Les droits de succession sont assez généralement considérés comme justifiés et on en donne en particulier une justification prétendue morale. En effet on considère qu’il n’est pas juste que certaines personnes puissent hériter d’un capital plus élevé que d’autres sans avoir fait les efforts nécessaires pour cela et sans le mériter.
On évoque souvent de ce point de vue l’idée selon laquelle il faut assurer « l’égalité des chances » entre tous les citoyens. Mais il faut estimer ce point de vue comme étant totalement injustifié et c’est précisément pour des raisons éthiques que je critique l’existence des droits de succession.
En effet, lorsqu’on parle d’éthique il est essentiel de faire une distinction fondamentale entre « éthique universelle » et « éthique personnelle ». L’éthique universelle implique de définir des droits qui soient cohérents entre eux pour tous les individus du monde.
Une question d’éthique
Ces droits sont les droits des individus sur leur propre personne et sur leurs propriétés légitimes. Par ailleurs chaque individu peut avoir des préférences personnelles, par exemple en ce qui concerne des décisions d’ordre généreux ou égoïste à l’égard de telle ou telle autre personne ou catégorie de personnes.

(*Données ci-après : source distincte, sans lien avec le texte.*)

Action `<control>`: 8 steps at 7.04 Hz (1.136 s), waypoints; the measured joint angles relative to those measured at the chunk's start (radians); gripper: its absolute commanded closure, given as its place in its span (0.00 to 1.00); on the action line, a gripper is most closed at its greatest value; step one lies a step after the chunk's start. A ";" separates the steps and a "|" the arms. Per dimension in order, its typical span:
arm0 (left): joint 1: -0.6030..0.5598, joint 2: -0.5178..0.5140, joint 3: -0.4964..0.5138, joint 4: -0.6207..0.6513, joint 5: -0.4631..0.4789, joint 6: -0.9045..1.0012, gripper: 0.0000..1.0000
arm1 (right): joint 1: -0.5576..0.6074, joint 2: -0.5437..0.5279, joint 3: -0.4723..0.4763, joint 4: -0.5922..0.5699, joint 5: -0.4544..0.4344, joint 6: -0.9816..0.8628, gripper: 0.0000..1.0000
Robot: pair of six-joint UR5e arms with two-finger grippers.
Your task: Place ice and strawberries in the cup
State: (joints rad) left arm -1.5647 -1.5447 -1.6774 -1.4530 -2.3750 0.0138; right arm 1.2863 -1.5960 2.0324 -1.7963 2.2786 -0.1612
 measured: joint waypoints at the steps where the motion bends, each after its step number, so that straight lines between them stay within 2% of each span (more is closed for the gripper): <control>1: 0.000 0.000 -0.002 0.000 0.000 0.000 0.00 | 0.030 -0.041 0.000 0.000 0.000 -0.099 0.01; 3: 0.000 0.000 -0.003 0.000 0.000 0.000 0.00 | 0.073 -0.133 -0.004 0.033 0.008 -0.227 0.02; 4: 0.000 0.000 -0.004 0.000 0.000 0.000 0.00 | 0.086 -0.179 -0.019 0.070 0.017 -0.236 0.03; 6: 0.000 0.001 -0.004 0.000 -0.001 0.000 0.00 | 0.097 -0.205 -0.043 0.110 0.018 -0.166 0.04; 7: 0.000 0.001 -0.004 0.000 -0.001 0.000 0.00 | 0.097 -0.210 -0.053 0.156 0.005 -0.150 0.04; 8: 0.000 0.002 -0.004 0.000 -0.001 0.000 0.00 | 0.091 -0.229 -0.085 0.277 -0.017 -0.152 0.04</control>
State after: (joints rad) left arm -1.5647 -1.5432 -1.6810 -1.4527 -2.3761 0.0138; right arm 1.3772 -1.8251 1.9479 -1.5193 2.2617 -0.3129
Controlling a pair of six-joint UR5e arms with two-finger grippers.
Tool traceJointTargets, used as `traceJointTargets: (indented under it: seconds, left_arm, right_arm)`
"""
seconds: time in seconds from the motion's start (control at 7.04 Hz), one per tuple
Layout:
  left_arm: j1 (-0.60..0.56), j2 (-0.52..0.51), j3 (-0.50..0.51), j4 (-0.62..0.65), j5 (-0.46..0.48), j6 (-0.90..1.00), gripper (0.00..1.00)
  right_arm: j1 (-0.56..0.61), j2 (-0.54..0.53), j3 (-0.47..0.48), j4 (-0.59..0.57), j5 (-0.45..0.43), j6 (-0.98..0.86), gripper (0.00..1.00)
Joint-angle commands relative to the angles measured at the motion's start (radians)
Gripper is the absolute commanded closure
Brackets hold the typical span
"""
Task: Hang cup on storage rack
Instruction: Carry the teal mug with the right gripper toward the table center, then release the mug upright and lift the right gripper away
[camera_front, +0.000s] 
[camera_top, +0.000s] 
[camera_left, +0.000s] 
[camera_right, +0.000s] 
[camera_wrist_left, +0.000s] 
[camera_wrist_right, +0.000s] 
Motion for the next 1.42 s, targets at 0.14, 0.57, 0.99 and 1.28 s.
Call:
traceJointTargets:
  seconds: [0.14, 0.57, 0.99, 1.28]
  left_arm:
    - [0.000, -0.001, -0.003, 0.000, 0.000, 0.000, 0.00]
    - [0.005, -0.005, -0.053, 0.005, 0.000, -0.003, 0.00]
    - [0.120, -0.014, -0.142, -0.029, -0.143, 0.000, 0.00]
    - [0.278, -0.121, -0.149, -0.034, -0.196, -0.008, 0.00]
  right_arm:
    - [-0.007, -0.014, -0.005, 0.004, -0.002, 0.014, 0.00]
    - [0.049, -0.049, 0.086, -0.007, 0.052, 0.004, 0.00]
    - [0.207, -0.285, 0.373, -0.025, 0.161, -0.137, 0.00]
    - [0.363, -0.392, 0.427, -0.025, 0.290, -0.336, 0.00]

Mais ces préférences personnelles sont nécessairement diversifiées et ne peuvent pas donner lieu à la constitution d’une société cohérente.
Et tel est le cas de l’égalité des chances et de manière plus générale de tous les arguments en faveur de politiques de redistribution, celles-ci impliquant nécessairement de ne pas respecter les droits de propriété légitimes relevant de l’éthique universelle.
C’est par respect pour l’éthique universelle qu’il convient de s’opposer aux droits de succession. Ce qui est en cause en effet ce ne sont pas les droits personnels des héritiers, définis de manière arbitraire (on décide de manière discrétionnaire de prélever une part plus ou moins importante du capital reçu par les héritiers), mais ce sont les droits des légataires.
Si un individu est le propriétaire légitime d’un capital qu’il a accumulé pendant sa vie, il est profondément immoral de considérer qu’on ne doit pas respecter ses droits du fait de son décès.
En effet il a fait l’effort d’épargner des ressources – c’est-à-dire de renoncer aux satisfactions apportées par la consommation – afin d’accumuler ce capital, par exemple précisément pour pouvoir le léguer à ses enfants ou à une organisation charitable ou culturelle.
Les droits de succession : une atteinte au droit de propriété
Au nom de quoi peut-on mépriser ces efforts et porter atteinte aux droits de propriété de celui qui décède ? L’une des remarquables spécificités des êtres humains vient précisément du fait qu’ils sont capables de se projeter au-delà de leur vie.
Comparons les activités de deux individus disposant des mêmes ressources tout au long de leur vie, mais l’un d’entre eux épargne, pas l’autre. Pourquoi serait-il juste de punir celui qui a fait l’effort d’épargner une partie de ses ressources et pas l’autre ?
Si l’existence de droits de succession doit être critiquée pour des raisons éthiques, il est vrai par ailleurs qu’elle doit être aussi critiquée pour des raisons utilitaires. Par conséquent si on respecte l’éthique universelle il en résulte des situations satisfaisantes.
Ainsi l’incitation à accumuler du capital profite à tout le monde puisque cela permet, par exemple, d’améliorer la productivité des salariés d’une entreprise et donc le montant de leurs salaires. On pourrait considérer cela comme une justification suffisante pour ne pas imposer de droits de succession.
Une surtaxation du capital en France
De ce point de vue il convient de souligner qu’il existe en fait, en particulier dans le cas de la France, une surtaxation du capital car il existe différents impôts prélevés sur la valeur d’un capital, sur ses revenus ou sur sa transmission et l’on peut même démontrer que l’impôt sur le revenu constitue une atteinte à l’accumulation du capital. Or, il est important d’évoquer le fait que la croissance économique implique l’accumulation de capitaux.
En taxant le capital – par exemple par les droits de succession – on diminue l’incitation des individus à accumuler du capital et c’est toute l’économie d’un pays qui en est ainsi affectée en subissant une croissance moindre que celle qui serait sinon possible.
C’est donc pour des raisons pratiques aussi bien que morales qu’il convient de supprimer les droits de succession.
Un article publié initialement le 25 décembre 2021.